WHAT YOU ARE ASKED TO DO: Which lines in the records below contain the word "normal"? Copy each one out.

______________________________

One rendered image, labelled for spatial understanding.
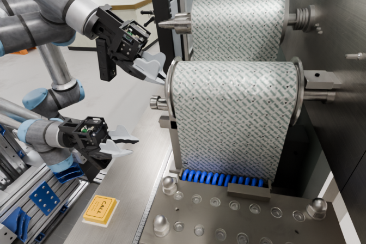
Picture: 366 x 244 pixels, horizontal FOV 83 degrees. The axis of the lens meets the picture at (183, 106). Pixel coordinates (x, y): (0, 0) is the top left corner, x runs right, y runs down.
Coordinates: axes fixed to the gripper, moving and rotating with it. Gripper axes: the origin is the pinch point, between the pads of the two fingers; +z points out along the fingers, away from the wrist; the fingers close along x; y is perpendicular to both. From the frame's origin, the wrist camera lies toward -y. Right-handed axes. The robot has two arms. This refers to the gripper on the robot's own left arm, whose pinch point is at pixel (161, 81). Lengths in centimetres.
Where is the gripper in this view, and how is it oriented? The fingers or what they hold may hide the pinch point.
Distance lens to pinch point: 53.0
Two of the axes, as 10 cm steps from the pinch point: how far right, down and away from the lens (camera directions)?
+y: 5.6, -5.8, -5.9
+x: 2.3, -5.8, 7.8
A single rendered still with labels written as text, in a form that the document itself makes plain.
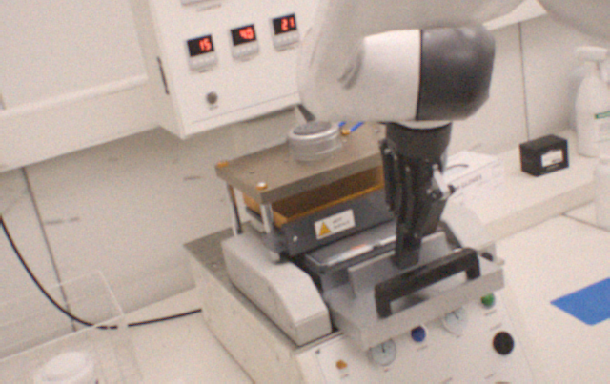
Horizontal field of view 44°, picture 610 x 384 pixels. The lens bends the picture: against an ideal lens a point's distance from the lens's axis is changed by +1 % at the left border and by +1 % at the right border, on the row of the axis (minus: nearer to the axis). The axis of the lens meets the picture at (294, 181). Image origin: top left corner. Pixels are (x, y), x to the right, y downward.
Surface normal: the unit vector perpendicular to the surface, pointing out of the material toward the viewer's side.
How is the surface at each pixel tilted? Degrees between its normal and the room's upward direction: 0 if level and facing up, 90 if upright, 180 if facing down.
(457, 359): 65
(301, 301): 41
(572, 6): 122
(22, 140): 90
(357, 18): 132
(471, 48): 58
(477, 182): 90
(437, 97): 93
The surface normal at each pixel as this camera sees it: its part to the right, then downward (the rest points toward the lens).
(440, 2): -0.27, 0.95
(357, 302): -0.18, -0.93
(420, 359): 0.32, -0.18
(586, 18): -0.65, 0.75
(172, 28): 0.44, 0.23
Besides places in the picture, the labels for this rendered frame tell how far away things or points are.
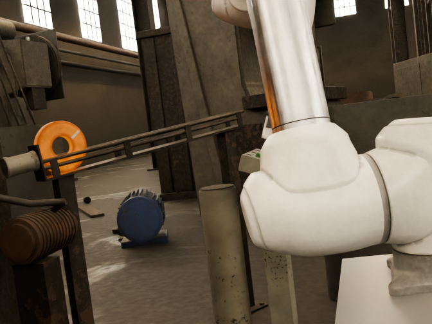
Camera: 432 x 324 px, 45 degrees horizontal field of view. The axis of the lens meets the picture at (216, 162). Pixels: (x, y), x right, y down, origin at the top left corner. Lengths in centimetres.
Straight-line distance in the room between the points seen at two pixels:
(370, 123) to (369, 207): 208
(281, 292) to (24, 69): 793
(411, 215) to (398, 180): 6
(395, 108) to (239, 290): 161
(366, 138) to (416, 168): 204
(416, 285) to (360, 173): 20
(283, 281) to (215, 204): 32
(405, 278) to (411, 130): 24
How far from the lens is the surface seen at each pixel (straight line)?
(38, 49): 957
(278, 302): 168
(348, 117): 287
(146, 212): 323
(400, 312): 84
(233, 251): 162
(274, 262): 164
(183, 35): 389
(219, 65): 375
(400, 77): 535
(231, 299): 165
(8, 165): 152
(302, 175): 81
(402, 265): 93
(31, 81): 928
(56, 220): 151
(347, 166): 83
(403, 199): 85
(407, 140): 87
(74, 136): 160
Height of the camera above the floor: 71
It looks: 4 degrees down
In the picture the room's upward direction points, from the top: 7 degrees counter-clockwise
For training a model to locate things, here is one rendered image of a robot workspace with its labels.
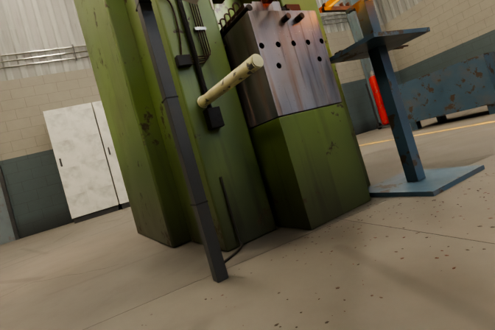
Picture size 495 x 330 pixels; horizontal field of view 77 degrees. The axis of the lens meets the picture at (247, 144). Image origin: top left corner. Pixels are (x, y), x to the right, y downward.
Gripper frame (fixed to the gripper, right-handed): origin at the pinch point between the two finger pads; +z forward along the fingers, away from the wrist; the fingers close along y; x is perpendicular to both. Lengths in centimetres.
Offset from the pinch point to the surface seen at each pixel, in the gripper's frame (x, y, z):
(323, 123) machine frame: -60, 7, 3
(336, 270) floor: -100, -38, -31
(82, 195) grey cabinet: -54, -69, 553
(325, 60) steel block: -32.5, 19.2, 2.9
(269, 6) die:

______________________________

WRITTEN ANSWER:
Surface normal: the unit vector perpendicular to the surface, pointing out of the material toward the viewer's side.
How is the surface at each pixel tilted? Degrees between its normal and the room's upward direction: 0 if level and facing up, 90 if upright, 180 if facing down.
The surface normal at each pixel as this camera sees it: its part to the right, then downward (the rest points toward the lens).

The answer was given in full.